ヘルペス感染に対する抗ウイルス治療の推奨
単純ヘルペスウイルス(HSV I と HSV II)、または性器ヘルペスは、米国で最も一般的な性感染症です。毎年100万件以上の新規感染が報告され、米国では少なくとも5000万人が性器ヘルペスに感染しています。症状が軽い人は診断されていないことが多く、初感染時には痛みを伴う水疱、腫れ、かゆみ、発熱などが典型的です。米国予防サービスタスクフォース(USPSTF)は「初診の性器ヘルペス患者の大半は抗ウイルス療法を受けるべき」と推奨しています。
予防
臨床症状がない人に対しては、USPSTFは抗ウイルス療法を推奨していません。性器ヘルペス患者の性パートナーには、症状の認識と感染検査の機会を提供する教育が必要です。ラテックス製コンドームは感染拡大を減少させる有効な手段です。HSVは口腔から性器への感染や、妊婦が出産時に新生児へ感染させるリスクがあります。新生児はHSV感染により中枢神経系の長期障害や死亡の危険があり、母親が初感染のまま分娩するとリスクが特に高く、帝王切開が推奨されることがあります。Dr. Jean Malkin の『Herpes』によれば、再発時の感染率は4%以下で、初感染時の最大50%に比べてはるかに低いとされています。HSV陽性が判明している妊婦には、妊娠最後の3か月間に抑制的抗ウイルス療法を行うことがありますが、USPSTFは「妊娠中の抗ウイルス薬の安全性に関するエビデンスは限られている」と指摘しています。
抗ウイルス薬
性器ヘルペス治療に最初に承認された薬はアシクロビルです。疼痛を軽減し、水疱がかさぶたになるまでの期間を短縮します。妊娠中に使用すると胎盤を通過し、羊水や母乳中に移行するため、妊娠カテゴリーCに分類され、利益がリスクを上回る場合にのみ使用が推奨されます。
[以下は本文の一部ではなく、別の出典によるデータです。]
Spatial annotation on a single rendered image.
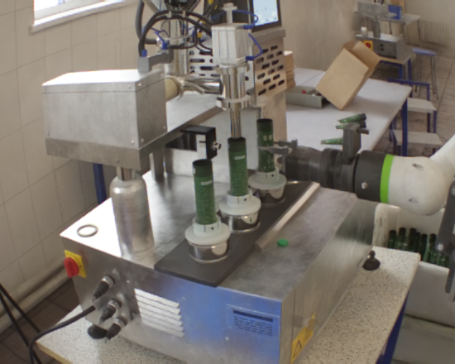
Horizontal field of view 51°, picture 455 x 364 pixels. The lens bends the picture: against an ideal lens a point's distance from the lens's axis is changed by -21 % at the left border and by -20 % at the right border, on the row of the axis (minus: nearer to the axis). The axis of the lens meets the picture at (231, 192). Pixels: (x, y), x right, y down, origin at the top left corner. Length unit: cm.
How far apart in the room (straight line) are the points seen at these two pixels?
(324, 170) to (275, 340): 32
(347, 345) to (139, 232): 50
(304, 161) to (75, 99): 43
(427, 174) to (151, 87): 50
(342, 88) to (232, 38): 180
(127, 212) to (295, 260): 29
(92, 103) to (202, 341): 46
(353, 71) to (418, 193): 173
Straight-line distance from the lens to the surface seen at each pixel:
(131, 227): 99
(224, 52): 92
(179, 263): 95
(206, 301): 94
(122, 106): 90
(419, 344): 181
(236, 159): 98
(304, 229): 105
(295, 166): 104
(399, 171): 98
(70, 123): 101
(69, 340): 125
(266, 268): 94
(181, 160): 129
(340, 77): 267
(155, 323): 105
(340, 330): 122
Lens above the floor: 152
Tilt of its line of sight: 25 degrees down
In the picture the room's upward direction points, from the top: 3 degrees counter-clockwise
ファムシクロビルとバラシクロビルはそれぞれ半減期が長く、バイオアベイラビリティが高いため、アシクロビルより低用量で同等の効果が得られます。薬剤費用や入手容易性が処方選択に影響します。
抑制療法(持続的投薬)
薬剤はウイルスを根絶できませんが、症状のコントロールと再発期間の短縮に有効です。投薬を中止しても再発頻度や重症度に直接影響はありませんが、時間とともに自然に症状は軽減する傾向があります。そのため、抑制療法を受けている患者には、少なくとも年に一度、投薬継続の是非を医師と相談することが推奨されます。USPSTFがレビューした研究では、持続的抑制療法により再発頻度が70〜80%減少することが示されていますが、感染リスクが完全に消えるわけではありません。ウイルスは依然として存在し、パートナーへの感染可能性は残りますが、正確なリスクは不明です。
エピソード療法(発症時投薬)
USPSTFは、症状が出た際に抗ウイルス薬を使用するエピソード療法にも効果があるとしています。患者は再発時にすぐ使用できるよう薬剤を常備し、診療予約の遅れを防ぎます。治療は発症の初期に開始することが重要です。研究では、バラシクロビルを1日2回、3日間服用するコースが、5日間のコースと同等の効果を示しています。他の薬剤の短縮投与については十分なデータがありません。